__DATA PROVIDED__
━━━━━━━━━━━━━━━━━━━━

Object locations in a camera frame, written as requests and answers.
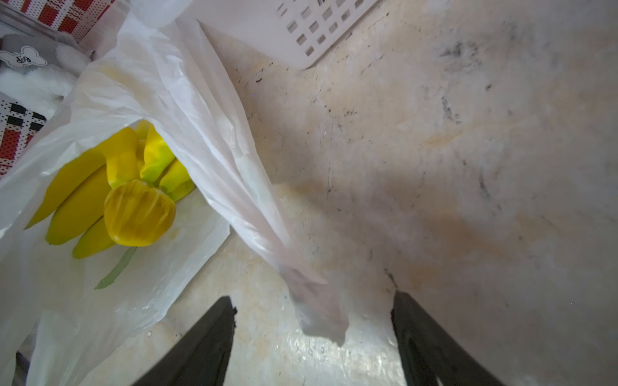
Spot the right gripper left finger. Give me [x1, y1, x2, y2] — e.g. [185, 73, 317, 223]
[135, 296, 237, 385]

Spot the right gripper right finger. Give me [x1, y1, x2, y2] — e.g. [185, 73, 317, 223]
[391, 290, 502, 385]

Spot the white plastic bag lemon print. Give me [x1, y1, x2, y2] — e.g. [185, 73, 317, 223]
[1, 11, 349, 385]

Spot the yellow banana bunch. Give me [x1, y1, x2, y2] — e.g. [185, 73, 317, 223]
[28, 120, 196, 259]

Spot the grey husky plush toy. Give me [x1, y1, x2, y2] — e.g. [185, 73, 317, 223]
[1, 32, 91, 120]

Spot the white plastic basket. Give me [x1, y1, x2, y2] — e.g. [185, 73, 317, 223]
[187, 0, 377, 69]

━━━━━━━━━━━━━━━━━━━━

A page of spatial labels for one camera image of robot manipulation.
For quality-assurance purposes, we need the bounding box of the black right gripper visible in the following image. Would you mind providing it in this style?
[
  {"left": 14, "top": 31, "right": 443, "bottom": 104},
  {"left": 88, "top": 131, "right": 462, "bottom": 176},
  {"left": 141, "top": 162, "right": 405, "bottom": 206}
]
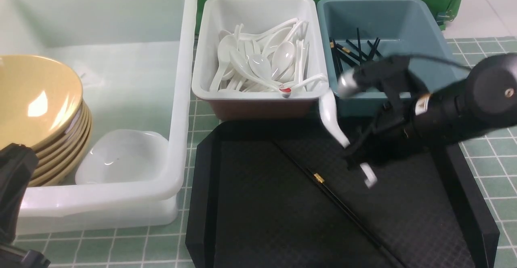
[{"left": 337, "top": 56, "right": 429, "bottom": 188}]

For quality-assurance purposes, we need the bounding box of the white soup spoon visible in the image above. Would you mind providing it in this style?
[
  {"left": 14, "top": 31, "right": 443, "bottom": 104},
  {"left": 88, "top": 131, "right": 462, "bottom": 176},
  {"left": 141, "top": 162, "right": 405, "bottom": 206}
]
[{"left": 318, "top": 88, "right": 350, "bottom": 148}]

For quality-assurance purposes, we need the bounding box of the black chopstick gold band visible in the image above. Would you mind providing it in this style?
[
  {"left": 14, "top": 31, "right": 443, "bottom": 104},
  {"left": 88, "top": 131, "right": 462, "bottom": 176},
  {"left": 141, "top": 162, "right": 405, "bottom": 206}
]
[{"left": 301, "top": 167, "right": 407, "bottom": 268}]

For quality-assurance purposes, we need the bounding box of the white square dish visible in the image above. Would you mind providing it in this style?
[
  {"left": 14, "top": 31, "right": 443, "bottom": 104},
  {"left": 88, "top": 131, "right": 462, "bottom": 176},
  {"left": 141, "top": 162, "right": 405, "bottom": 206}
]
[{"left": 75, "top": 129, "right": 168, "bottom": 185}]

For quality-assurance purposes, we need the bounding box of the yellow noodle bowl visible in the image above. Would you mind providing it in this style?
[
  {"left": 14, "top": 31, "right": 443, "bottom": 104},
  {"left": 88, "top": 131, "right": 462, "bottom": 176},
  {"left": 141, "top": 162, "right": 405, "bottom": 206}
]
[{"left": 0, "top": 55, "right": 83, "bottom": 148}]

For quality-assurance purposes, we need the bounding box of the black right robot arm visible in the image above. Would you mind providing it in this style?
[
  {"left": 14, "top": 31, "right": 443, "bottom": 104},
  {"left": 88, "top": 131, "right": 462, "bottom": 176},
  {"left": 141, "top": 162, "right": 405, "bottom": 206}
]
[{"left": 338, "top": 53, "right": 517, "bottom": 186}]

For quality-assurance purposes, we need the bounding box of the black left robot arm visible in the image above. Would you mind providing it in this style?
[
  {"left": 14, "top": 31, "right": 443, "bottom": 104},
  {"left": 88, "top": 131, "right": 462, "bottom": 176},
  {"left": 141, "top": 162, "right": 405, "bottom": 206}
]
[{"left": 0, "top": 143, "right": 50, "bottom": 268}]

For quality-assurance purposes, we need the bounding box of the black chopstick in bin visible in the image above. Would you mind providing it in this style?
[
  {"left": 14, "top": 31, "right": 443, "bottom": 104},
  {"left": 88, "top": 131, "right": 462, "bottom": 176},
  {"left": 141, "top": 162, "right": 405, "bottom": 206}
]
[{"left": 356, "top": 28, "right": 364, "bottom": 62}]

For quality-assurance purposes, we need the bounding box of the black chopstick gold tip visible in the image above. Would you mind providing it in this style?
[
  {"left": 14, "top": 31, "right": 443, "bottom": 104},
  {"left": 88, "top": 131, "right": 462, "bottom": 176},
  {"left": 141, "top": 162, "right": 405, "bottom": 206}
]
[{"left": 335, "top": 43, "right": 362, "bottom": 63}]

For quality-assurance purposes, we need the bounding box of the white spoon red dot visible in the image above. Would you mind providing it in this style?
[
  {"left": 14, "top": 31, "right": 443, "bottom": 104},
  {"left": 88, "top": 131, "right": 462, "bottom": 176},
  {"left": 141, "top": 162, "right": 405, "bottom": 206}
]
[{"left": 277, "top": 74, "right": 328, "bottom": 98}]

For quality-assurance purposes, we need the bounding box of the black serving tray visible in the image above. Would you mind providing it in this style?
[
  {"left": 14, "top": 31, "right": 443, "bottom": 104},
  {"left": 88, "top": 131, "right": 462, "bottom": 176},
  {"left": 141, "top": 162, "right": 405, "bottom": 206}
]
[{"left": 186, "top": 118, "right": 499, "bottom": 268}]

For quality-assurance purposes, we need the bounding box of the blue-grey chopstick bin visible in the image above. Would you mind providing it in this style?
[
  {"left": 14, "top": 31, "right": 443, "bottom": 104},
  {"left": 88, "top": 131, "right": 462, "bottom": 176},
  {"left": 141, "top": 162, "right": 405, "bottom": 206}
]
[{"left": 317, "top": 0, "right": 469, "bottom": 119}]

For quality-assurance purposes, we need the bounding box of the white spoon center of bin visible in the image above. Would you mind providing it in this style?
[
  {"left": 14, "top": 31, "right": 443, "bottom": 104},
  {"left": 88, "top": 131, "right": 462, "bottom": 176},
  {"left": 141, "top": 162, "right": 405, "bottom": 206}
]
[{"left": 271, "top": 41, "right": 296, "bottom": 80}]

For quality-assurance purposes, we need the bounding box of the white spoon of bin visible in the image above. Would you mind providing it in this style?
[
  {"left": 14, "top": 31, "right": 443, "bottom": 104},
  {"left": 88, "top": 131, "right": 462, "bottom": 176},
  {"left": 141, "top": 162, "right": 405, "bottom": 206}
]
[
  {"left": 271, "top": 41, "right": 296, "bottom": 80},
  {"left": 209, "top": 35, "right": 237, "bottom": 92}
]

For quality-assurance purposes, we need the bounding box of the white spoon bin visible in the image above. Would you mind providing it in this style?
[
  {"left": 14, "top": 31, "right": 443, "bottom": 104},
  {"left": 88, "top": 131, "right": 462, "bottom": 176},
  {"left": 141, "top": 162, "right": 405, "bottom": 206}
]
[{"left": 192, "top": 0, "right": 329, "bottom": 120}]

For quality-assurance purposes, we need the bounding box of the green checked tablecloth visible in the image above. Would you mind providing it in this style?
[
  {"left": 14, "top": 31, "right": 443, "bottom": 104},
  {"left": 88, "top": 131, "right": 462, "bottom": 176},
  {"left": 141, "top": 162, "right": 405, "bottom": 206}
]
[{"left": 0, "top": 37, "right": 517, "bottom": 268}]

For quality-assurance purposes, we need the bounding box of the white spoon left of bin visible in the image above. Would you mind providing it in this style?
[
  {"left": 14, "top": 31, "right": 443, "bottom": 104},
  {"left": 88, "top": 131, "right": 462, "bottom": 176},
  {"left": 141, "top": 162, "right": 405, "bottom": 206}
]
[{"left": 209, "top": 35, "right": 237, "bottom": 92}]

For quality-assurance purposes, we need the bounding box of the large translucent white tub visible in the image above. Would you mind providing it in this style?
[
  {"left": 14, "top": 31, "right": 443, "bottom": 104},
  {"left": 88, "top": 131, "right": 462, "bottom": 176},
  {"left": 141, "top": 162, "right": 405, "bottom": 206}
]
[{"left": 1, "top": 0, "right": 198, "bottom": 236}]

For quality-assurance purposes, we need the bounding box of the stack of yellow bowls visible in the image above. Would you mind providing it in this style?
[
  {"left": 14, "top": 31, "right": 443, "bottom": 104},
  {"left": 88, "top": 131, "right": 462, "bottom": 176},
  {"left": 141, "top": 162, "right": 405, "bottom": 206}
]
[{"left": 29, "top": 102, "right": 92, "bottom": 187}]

━━━━━━━━━━━━━━━━━━━━

Locate the word "gold" in the entries, and copy every line where it is found.

__FINISHED TASK__
For quality-assurance purposes, we need the bounding box of the black chopstick gold band visible in the image above. Would you mind providing it in this style?
For quality-assurance purposes, we need the bounding box of the black chopstick gold tip visible in the image above. Would you mind providing it in this style?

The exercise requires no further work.